In the first place, we must clear our minds of the indefinite cloud of detail in which they have been so long submerged; or, to change the metaphor, whereas hitherto we have too often not been able to see the wood for the trees, we must now learn clearly to distinguish between “principles” and “methods,” which in practice are over frequently confused: then, quite easily and naturally, the teacher will derive resulting details from the few definite principles which are the “basis alike of the simplest garment and the most artistic handicraft,” and “the principles once understood, in one instance, the pupils will be able to make wider applications for themselves.”

It is important here to emphasise that some elementary knowledge of hygiene, physiology, and anatomy is necessary for the intelligent appreciation of the requirements of the body as to clothing, and of its alterations in shape when muscles are tense or relaxed. By a reliable system of drafting from direct measurement, such as one of those in use in the Ecoles Professionelles of Paris, a shaped bodice can be produced fitting the arms and figure easily and gracefully, and from this pattern can be deduced further patterns of other garments, whether tight, loose, or semi-fitting, which hang from the shoulder or the waist.

When the theory of drafting has been learned, and the shapes and proportions of a pattern and its derivatives are understood, “moulage” or 304 modelling on the figure in muslin, should be attempted; though, be it remembered, “moulage” should not be regarded as a substitute for drafting, but as its necessary accompaniment, for it affords opportunity for eye training, and for learning how and where at certain points the material should be stretched or held easily on the figure. The pupil is thus prepared to handle the pattern intelligently when cut out in material.

I have seen it objected that only awkward and wooden lines can be obtained from drafting on paper because of its rigidity, and because the pattern is built up upon a framework of straight lines at right angles to each other. The objector cannot have understood that the rectangular construction lines have no connection with the outlines of the pattern, except as affording points d’appui, which are found by direct measurement. These construction lines stand for the warp and woof, or “thread” of the material to be used for the garment. Stress must be also laid on the fact that the grace or angularity of the pattern outline actually depend upon the eye training and perception of curves derived from drawing lessons, which must, for this as well as other reasons, form a part of the scheme of instruction.

CONCLUSION

Limits of time and space have only allowed me to touch the fringe of a fascinating and useful subject; but the frequent conferences of teachers now being held in different centres, and the new 305 suggestions of the Board of Education are stimulating so much interest and discussion that I feel that the educational teaching of needlework in its broad sense in England has a cheerful future.

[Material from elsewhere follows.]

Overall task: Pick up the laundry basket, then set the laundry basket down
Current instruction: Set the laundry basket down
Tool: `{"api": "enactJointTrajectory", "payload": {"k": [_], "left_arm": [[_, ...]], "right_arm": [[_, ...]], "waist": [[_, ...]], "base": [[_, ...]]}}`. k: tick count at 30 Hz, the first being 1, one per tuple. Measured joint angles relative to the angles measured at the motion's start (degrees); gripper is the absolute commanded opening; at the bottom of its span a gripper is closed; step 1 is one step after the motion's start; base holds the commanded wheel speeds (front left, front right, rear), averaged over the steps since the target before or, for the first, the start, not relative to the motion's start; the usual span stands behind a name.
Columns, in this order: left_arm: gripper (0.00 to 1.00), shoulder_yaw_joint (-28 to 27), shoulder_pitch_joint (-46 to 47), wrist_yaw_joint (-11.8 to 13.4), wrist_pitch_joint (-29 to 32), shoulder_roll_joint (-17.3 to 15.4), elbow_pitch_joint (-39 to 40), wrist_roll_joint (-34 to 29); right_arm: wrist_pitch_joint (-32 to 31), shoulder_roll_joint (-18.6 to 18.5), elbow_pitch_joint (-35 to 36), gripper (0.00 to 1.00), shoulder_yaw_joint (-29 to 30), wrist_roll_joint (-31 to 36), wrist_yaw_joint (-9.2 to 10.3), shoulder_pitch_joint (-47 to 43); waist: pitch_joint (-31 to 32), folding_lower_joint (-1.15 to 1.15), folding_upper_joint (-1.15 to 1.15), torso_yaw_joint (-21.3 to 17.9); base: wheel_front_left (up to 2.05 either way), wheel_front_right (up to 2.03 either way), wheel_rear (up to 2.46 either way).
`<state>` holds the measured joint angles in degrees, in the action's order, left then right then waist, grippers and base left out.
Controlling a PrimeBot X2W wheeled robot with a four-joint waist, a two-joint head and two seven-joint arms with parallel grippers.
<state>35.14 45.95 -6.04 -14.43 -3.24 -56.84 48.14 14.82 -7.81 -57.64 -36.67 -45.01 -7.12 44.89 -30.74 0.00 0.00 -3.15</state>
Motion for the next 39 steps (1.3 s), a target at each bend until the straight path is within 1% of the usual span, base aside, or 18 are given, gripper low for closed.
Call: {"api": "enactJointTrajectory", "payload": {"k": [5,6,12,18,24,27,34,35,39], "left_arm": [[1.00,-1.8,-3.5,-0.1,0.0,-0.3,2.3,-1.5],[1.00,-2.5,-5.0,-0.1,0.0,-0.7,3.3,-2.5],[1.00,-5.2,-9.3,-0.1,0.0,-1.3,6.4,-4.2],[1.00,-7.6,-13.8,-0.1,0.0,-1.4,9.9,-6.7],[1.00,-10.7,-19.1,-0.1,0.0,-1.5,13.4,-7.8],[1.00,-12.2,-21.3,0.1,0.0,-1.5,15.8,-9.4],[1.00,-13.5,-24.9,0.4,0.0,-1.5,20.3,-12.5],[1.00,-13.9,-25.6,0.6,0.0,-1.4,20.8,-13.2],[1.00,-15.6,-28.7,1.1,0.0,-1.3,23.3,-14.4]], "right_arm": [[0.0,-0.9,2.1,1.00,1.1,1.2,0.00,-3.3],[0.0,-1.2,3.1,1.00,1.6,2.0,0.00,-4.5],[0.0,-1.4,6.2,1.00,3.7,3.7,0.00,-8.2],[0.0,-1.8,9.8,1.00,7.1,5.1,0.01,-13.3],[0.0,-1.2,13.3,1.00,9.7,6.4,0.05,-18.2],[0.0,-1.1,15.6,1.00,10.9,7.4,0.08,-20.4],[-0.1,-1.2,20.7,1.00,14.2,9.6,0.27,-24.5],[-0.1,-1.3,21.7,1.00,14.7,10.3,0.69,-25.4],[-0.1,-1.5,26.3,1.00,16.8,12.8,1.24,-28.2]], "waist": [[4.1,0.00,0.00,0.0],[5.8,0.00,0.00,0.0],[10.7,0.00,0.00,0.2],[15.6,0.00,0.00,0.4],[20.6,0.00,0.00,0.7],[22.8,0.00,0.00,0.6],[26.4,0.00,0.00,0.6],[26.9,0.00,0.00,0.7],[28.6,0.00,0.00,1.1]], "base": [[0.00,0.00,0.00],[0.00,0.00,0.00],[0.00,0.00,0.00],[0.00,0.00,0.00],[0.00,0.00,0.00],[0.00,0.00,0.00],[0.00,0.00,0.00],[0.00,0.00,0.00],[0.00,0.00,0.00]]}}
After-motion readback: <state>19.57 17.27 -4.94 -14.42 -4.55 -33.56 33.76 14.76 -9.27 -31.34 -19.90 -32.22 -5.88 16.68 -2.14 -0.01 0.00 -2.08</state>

There is already much excellent teaching and work done in some of the trade schools in London as well as in a few of its elementary schools, and others elsewhere, which leaves little to be desired from many points of view.

Apart from the modern educational treatment of needlecraft and dressmaking, though arising directly from it, are the unquestioned advantages which may result to any woman of whatever rank or social position who is willing to devote, in the first instance, a little time and intelligence to mastering a few elementary principles introductory to their practical application, either by herself or by any one in her employment, to the cutting and making of her own garments from direct measurement, modified by measurements of individual carriage or conformation.

When these modifications are clearly understood, the proving of the flat pattern on the table after drafting should produce a well-shaped and correct lining, without the misery of standing for hours in the ordinary way to be “fitted on.” If finer touches are needed, they are of the nature of “moulage,” or modelling; the different parts of the pattern retain their balance and relative proportions, and the length of the operation is much shortened.

The majority of women, especially when past 306 youth, are not so happy as to possess the theoretically perfectly balanced and well-proportioned figure which has been so successfully adopted by the best business houses as the basis for cutting high-class ready-made garments. Happy indeed is the woman who can “walk straight into them” without the offered “slight alteration” which so often spoils the cut and brings bitter disappointment to the wearer. There are few women who have not groaned under the waste of time and fatigue entailed by being “fitted on” under the hands of the “little dressmaker,” or for that matter under hands of much greater pretension, with no idea of principles in cutting, who pinch and drag and smooth down by rule-of-thumb, producing garments without balance or ease, whose faults may be disguised by trimming or drapery, but whose discomfort is always present to the wearer.

Women have in fact so long submitted to this tyranny of rule-of-thumb in dress-cutting, as inseparate from it, that, as is their nature, they continue to endure what they think cannot be cured. Nevertheless, the discomforts and uncertainties of this rule-of-thumb misery may be entirely eliminated, and it is for the modern woman to demand and insist upon its elimination.